:: Input data ::
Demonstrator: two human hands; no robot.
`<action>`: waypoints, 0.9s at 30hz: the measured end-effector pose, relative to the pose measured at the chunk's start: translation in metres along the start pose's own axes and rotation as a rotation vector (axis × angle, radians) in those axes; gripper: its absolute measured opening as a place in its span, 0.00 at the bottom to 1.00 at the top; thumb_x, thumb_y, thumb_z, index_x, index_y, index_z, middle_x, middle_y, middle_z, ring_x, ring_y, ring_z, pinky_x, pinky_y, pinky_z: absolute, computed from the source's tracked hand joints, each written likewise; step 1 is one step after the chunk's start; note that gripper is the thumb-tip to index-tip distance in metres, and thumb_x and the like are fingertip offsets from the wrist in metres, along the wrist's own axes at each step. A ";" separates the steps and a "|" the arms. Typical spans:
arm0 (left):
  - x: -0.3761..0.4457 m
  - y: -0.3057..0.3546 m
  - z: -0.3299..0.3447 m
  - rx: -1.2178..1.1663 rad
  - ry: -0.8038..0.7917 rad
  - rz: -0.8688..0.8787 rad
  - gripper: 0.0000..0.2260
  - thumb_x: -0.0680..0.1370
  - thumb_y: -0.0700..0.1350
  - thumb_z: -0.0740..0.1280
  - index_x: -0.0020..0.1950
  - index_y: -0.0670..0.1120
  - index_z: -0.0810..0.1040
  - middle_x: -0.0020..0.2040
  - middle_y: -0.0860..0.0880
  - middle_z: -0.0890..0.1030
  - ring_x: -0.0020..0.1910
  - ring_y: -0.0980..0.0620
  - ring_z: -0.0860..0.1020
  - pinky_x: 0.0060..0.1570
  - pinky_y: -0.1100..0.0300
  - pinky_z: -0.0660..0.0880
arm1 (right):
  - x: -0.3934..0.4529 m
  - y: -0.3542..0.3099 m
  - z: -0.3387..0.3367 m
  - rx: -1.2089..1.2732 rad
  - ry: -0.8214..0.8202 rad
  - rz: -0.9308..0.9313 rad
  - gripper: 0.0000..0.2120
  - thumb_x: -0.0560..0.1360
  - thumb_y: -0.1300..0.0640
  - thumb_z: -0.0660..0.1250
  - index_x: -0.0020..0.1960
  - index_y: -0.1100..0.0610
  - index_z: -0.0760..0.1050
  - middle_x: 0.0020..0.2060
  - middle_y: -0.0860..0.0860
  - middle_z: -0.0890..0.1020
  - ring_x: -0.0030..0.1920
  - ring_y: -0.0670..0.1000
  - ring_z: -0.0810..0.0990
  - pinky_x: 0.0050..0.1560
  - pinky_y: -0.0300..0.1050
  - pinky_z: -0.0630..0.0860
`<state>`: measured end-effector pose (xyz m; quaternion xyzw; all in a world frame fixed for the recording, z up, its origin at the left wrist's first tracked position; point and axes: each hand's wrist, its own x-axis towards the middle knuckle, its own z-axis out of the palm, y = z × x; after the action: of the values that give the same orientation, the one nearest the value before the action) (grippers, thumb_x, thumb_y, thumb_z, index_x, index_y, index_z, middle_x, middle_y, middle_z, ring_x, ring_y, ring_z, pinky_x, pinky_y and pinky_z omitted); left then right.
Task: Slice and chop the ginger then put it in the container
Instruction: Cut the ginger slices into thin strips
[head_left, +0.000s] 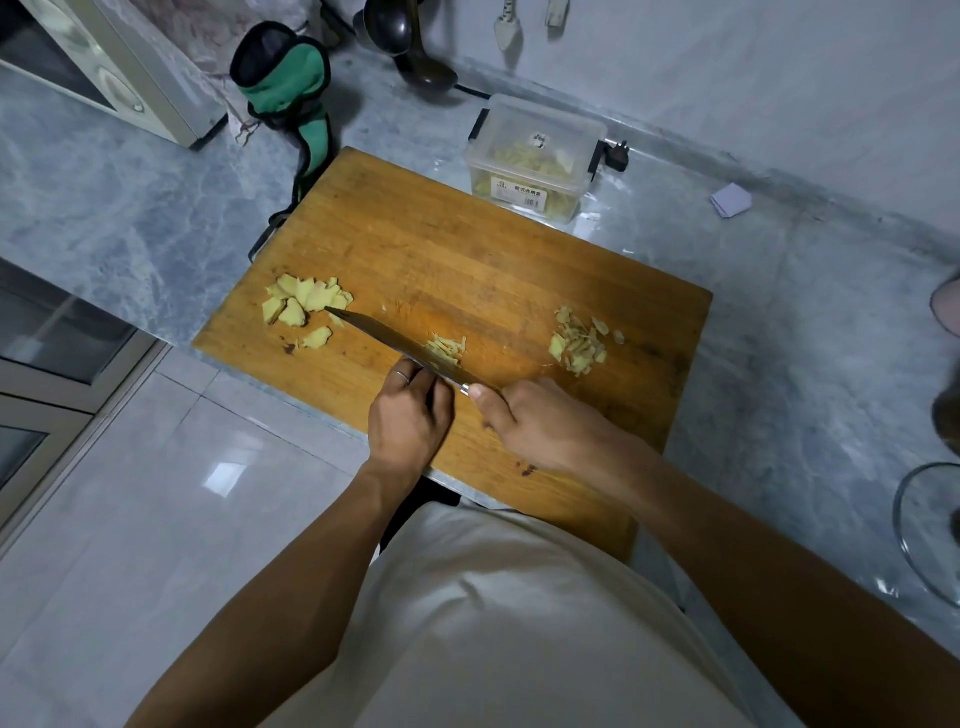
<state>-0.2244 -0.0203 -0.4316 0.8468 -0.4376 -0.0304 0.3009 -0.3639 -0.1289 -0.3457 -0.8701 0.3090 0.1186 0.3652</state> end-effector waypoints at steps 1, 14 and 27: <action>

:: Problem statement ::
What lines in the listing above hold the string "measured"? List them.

:: Completed task ::
`<action>`: waypoints, 0.9s at 30hz: the measured end-effector pose, relative to the pose measured at the chunk's start: translation in metres along the start pose's own axes and rotation as a rotation vector (axis × angle, radians) in those axes; gripper: its absolute measured opening as a place in its span, 0.00 at the bottom to 1.00 at the top; thumb_x, thumb_y, thumb_z, index_x, index_y, index_z, middle_x, middle_y, middle_z, ring_x, ring_y, ring_z, pinky_x, pinky_y, pinky_z: absolute, computed from the source's tracked hand joints, each written likewise; step 1 is one step after the chunk's start; note that gripper is the thumb-tip to index-tip distance in metres, and thumb_x and the like are fingertip offsets from the wrist in metres, along the wrist's own axes at each step. A ";" separates the steps and a "|" the arms. Typical spans:
`<state>`: measured end-effector pose (xyz m; quaternion xyzw; all in a world frame fixed for the recording, z up, its origin at the left wrist's first tracked position; point and axes: each hand's wrist, its own x-axis towards the middle knuckle, its own z-axis out of the palm, y = z × x; after the action: of the values that give the same orientation, the one nearest the value before the action) (grippers, thumb_x, thumb_y, thumb_z, index_x, index_y, index_z, middle_x, middle_y, middle_z, ring_x, ring_y, ring_z, pinky_x, pinky_y and pinky_z omitted); left then right.

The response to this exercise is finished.